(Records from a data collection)
········
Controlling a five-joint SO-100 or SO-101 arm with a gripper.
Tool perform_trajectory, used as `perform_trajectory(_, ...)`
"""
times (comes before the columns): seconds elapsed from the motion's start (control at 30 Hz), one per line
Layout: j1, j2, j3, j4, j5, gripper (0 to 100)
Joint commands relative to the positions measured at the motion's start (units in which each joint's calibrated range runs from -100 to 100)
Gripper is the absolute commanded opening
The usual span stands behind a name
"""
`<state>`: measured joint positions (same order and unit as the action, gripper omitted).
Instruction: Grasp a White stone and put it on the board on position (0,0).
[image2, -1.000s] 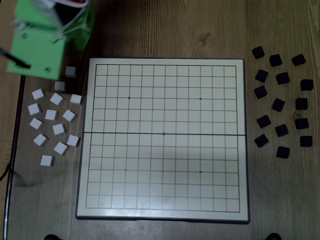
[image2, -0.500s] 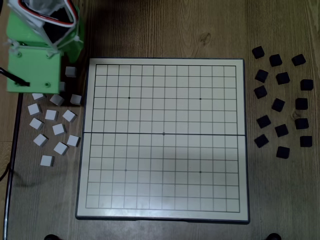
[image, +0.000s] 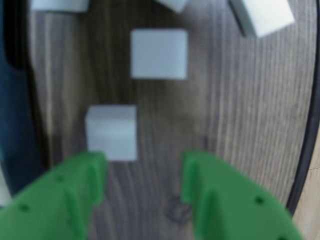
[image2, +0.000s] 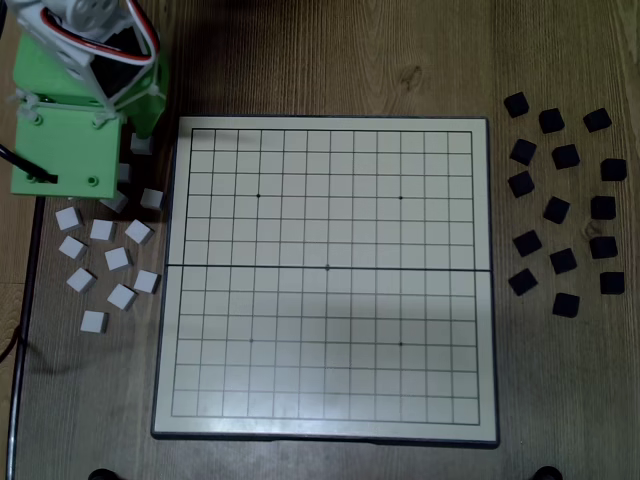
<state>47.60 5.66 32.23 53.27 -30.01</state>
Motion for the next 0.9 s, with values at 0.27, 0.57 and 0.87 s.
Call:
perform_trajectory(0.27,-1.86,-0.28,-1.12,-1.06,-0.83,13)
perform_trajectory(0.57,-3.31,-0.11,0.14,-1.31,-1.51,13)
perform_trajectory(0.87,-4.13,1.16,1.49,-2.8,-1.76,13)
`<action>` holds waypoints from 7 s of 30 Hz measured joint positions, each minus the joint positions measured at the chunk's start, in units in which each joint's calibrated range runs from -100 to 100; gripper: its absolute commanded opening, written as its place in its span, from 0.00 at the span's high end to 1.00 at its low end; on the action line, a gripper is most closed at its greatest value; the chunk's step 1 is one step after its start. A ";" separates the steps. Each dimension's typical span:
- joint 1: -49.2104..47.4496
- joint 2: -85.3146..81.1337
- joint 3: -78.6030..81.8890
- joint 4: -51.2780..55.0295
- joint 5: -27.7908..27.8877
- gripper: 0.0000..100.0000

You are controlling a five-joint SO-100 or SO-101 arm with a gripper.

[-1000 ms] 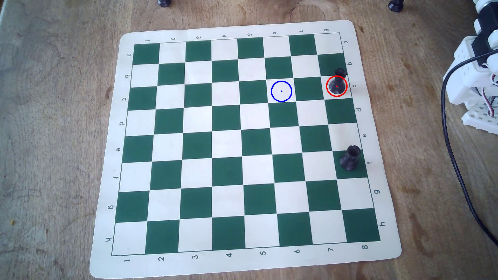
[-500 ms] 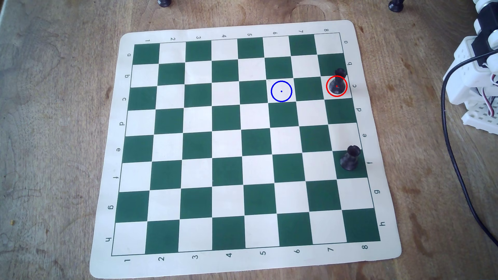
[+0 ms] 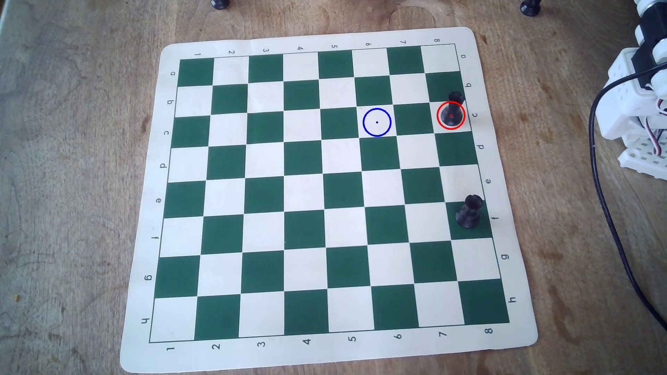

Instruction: Move the chess piece from red to blue

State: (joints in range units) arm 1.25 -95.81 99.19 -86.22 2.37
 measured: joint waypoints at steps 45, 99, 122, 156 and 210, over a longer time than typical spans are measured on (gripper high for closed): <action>1.11 17.43 -46.36 170.12 -3.17 0.61; 8.63 39.30 -12.92 119.52 -1.07 0.61; 8.63 46.50 -9.67 106.85 -0.63 0.83; 8.63 46.75 -8.50 104.46 -0.68 1.00; 2.21 80.10 -40.31 96.65 -0.93 1.00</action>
State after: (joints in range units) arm 3.47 -15.71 58.88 10.44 1.44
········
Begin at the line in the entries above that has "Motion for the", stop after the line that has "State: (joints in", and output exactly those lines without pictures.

Motion for the next 0.9 s, with values at 0.27, 0.57 and 0.87 s.
Call:
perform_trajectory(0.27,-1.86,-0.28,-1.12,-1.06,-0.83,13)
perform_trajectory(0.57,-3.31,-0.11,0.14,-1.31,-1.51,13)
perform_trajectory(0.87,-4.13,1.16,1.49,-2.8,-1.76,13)
`<action>` holds waypoints from 7 s of 30 Hz measured joint positions, each minus the joint positions measured at the chunk's start, in units in which each joint's calibrated range runs from -100 to 100; gripper: its absolute commanded opening, written as its place in its span, from 0.00 at the span's high end to 1.00 at its low end; on the action line, a gripper is most closed at its greatest value; the chunk's step 1 is one step after its start. A ";" separates the steps. Each dimension's typical span:
- joint 1: -49.2104..47.4496
- joint 2: -85.3146..81.1337
- joint 3: -78.6030..81.8890
- joint 4: -51.2780..55.0295
- joint 5: -27.7908..27.8877
- gripper: 0.0000..100.0000

You are controlling a five-joint SO-100 or SO-101 arm with a gripper.

[-1000 ms] 
[-500 ms] 
[+0 ms] 

Instruction: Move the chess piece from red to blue

State: (joints in range units) arm 1.25 -95.81 99.19 -86.22 2.37

Nothing else goes in the answer.